Document Type : Research Article
Department of Chemistry, Payame Noor University, Tehran, I.R. IRAN
Department of Chemistry, Zanjan Branch, Islamic Azad University, Zanjan, I.R. IRAN
Department of Chemistry, Tabriz Branch, Islamic Azad University, Tabriz, I.R. IRAN
Department of Agriculture, Jouybar Branch, Islamic Azad University, Jouybar, I.R. IRAN
Department of Biochemistry, University of Yuzuncu Yil, 65080, Van, TURKEY
In this computational research, the solvent effect is probed on HDAL of C20 with I to yield Ia compound. So, in going from the gas phase to non-polar, and in turn to the polar solvent, a good consistency appears between the dielectric constant of the solvent (ε) and the released solvation energy (∆El-g). The stability and polarity of Ia appearances are proportional to ε, and the probability of the H-bonding. While the obtained endo-isomer from HDAL is anticipated thermodynamically more stable than exo- analogue; here we found that the formation of exo-isomer is only the obtained product from this HDAL. Subsequently, exo-isomer is more stable than endo-analogue; due to the disappearance of the resulting electronic effect and ring-strain effect from π-stacking between the aromatic rings of I and nanocage.

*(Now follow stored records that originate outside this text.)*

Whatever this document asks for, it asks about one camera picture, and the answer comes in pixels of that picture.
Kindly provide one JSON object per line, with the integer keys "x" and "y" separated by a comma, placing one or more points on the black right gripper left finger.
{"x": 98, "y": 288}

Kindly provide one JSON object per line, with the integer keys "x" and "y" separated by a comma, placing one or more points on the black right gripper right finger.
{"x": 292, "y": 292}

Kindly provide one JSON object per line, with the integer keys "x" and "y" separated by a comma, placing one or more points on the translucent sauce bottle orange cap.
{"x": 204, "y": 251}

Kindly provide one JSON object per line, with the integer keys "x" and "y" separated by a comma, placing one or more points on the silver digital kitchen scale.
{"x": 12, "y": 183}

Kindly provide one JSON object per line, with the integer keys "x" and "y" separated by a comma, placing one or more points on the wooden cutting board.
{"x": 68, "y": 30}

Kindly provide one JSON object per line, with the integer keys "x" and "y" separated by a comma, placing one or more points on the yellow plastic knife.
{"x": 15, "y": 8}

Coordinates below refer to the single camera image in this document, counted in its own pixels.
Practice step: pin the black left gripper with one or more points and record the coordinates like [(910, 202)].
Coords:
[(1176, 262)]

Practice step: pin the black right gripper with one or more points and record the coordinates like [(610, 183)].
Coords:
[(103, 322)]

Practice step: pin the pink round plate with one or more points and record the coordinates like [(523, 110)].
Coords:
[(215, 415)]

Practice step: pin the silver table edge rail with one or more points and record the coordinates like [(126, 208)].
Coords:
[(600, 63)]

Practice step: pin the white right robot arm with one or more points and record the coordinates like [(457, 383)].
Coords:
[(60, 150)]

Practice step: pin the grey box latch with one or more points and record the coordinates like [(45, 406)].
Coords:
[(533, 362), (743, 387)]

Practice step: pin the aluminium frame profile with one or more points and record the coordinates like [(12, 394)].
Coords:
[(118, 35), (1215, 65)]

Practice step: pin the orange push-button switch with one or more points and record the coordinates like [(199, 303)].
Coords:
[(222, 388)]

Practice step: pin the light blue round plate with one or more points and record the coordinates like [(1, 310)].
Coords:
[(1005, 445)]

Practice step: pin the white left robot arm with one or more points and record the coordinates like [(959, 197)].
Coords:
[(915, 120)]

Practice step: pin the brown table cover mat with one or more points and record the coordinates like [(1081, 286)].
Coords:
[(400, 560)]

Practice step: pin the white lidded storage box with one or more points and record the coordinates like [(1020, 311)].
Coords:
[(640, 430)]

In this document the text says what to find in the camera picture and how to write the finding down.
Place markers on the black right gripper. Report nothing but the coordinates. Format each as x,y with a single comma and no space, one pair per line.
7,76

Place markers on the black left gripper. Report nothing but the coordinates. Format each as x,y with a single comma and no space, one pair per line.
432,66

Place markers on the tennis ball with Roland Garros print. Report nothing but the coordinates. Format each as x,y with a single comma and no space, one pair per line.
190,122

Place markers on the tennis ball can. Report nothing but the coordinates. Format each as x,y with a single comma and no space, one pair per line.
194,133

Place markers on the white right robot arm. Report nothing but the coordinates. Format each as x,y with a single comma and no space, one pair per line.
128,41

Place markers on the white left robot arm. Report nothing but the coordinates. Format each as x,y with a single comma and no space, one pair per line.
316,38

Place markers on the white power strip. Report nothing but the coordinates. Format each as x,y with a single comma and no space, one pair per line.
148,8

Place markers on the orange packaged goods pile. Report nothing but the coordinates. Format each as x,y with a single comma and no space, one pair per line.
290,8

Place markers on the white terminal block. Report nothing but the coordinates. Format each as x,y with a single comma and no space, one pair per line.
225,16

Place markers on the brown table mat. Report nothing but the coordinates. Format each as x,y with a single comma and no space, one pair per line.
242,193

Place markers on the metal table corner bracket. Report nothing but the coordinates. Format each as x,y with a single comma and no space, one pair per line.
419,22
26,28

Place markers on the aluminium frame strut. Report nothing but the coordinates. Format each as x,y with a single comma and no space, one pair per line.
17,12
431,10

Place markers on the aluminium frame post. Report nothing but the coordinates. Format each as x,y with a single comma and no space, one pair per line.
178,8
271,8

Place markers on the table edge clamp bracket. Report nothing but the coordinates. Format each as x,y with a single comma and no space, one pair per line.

The possibility of HDAL is ruled out by the lowest energy barrier of 5.1 kcal/mol probed for exo Transition State (TS) in the gas phase, while the highest energy barrier of 9.4 kcal/mol is investigated for endo TS in H2O. Hence, the designed HDAL is distinguished as an attractive and promising procedure for ligation in biochemistry due to its higher rate and selectivity in H2O. Fascinatingly, similar to stable C60 nanostructure, exo HDAL of unstable C20 nanostructure with the scrutinized diene can be carried out thermally at room temperature and may be a potential candidate for efficient and selective HDAL in living systems.